STARRING: Julia Louis-Dreyfus, James Gandolfini, Catherine Keener, Toni Colette, Ben Falcone, Tracey Fairaway and Tavi Gevinson
A divorced woman who decides to pursue the man she’s interested in learns he’s her new friend’s ex-husband.
Eva is a divorced masseuse. When she attends a evening event with friends, she meets poet Marianne who ends u hiring her for her skills and her friend Will introduces her to Albert. The two of them hit it off for having similar senses of humour.
While Eva begins dating Albert, when she starts taking Marianne on as her client, she begins to learn annoying details of her ex husband, which she connects together that Albert is the ex.
Well the overall plot is simple, Eva meets Albert, starting seeing Albert, all the while she meets Marianne, Marianne becomes her client and she starts bad mouthing ALOT about her ex husband, eventually Eva connects the two together and tries to keep the relationships intact. The problem I have, and maybe it’s still a realistic portrayal, is that Eva listens to every word Marianne has to say about Albert as gospel…which takes the second half of the film to generic road once Eva realises that Albert is the ex husband.
I like the actors in the cast here and for a romantic drama spin, it’s nice and different for a change that we’re focusing on the flaws of the female characters in this, from Eva using the words of a judgemental ex-wife and eats it up to make her own judgements of Albert to using her daughter friend to fill the void of her daughter leaving for college.

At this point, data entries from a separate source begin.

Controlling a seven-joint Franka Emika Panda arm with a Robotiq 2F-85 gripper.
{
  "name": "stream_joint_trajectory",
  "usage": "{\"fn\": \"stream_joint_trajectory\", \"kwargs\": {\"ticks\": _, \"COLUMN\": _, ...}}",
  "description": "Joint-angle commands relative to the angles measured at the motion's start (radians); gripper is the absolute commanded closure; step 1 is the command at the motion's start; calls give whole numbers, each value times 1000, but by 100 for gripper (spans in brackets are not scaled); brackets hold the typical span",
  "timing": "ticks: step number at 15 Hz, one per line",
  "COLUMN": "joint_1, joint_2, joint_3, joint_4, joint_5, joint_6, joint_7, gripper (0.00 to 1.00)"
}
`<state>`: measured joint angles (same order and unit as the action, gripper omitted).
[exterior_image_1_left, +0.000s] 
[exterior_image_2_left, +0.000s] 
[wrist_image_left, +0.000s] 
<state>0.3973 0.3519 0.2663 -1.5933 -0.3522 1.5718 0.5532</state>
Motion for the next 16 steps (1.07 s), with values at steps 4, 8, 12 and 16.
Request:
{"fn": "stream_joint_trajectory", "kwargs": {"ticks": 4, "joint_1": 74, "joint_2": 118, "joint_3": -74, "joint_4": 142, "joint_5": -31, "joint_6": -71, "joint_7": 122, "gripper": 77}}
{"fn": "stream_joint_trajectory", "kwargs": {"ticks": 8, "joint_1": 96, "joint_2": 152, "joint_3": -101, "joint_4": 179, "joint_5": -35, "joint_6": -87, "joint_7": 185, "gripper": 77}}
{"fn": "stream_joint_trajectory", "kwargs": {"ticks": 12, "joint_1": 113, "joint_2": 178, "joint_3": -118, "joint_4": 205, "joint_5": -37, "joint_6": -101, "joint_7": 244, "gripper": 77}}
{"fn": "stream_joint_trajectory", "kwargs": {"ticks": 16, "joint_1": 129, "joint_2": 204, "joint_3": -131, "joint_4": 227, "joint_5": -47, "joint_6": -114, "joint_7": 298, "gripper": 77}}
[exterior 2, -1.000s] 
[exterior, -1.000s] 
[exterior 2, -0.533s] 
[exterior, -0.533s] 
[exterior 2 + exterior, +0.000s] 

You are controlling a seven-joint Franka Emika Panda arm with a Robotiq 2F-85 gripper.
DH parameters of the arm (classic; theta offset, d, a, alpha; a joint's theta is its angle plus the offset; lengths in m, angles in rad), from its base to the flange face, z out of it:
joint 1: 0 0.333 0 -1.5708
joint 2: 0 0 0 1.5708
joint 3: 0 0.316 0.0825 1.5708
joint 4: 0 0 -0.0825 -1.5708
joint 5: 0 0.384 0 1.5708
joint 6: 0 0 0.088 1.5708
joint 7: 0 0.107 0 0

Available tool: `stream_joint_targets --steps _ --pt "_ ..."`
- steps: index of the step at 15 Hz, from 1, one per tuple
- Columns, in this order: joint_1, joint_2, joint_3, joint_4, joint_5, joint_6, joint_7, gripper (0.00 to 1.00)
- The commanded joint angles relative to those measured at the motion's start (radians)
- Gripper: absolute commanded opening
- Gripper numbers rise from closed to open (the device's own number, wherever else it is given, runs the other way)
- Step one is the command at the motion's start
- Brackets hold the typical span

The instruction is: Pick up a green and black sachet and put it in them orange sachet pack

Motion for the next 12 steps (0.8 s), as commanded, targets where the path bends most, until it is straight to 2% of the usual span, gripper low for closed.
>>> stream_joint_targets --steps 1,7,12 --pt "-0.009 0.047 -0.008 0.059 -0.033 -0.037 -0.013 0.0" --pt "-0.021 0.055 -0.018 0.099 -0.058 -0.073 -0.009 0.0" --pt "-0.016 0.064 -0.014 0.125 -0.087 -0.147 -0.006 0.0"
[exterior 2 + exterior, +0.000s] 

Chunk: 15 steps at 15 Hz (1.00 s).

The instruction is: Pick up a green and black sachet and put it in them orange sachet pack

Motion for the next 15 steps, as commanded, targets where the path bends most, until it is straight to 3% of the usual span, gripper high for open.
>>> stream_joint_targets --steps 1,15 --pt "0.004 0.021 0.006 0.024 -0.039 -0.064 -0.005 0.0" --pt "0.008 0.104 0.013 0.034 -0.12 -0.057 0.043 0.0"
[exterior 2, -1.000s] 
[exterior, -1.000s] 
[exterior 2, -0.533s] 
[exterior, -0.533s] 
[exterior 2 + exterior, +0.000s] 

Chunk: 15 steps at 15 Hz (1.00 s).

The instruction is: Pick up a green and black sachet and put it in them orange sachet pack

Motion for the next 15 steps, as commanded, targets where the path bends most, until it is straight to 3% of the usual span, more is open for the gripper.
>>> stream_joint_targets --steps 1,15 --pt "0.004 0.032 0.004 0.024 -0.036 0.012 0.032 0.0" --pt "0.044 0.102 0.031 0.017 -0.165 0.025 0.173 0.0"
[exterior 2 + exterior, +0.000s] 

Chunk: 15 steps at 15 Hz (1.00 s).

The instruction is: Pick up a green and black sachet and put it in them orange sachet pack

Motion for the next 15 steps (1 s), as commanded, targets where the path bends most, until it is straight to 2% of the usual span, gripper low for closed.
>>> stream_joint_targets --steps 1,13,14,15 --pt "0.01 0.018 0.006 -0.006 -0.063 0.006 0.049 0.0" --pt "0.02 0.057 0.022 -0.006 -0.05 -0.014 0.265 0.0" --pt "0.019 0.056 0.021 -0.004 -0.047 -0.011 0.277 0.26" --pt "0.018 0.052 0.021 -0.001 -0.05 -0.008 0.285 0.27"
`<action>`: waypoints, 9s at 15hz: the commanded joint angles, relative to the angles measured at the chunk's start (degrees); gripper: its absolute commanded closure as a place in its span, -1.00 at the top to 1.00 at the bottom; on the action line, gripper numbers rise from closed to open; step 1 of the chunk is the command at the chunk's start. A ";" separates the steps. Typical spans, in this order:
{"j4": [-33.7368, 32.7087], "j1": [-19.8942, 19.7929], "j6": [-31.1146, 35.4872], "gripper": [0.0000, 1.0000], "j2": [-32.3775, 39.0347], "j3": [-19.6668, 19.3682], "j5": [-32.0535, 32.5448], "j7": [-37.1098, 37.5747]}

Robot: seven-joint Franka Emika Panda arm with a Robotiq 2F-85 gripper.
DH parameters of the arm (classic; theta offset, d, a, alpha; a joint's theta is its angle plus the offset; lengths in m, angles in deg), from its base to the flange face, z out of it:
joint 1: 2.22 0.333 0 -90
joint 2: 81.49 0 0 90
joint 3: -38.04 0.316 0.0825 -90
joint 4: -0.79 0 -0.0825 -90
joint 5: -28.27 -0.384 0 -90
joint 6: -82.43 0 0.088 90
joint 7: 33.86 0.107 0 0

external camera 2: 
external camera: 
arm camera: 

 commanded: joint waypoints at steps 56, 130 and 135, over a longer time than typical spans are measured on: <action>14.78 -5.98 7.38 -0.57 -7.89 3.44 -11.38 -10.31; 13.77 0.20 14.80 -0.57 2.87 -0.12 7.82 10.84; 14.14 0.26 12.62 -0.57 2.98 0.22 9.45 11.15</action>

Eva is needy and shallow throughout the film and particularly comes into play at the dinner scene with Albert, Will and Sarah. Julia tries her best in the role of Eva but I didn’t particularly like the character, Toni Colette is underused in her role as Sarah but I do enjoy the sort of comedy value her and Ben Falcone’s Will in the bickering between the two. Catherine Keener literally plays the role like she could’ve done it in her sleep as you think it would be a big role, considering the connection to the characters, but once the reveal is out in the open she just disappears. James Gandolfini is the only person in this that you can at least root for in this film and is a kind character.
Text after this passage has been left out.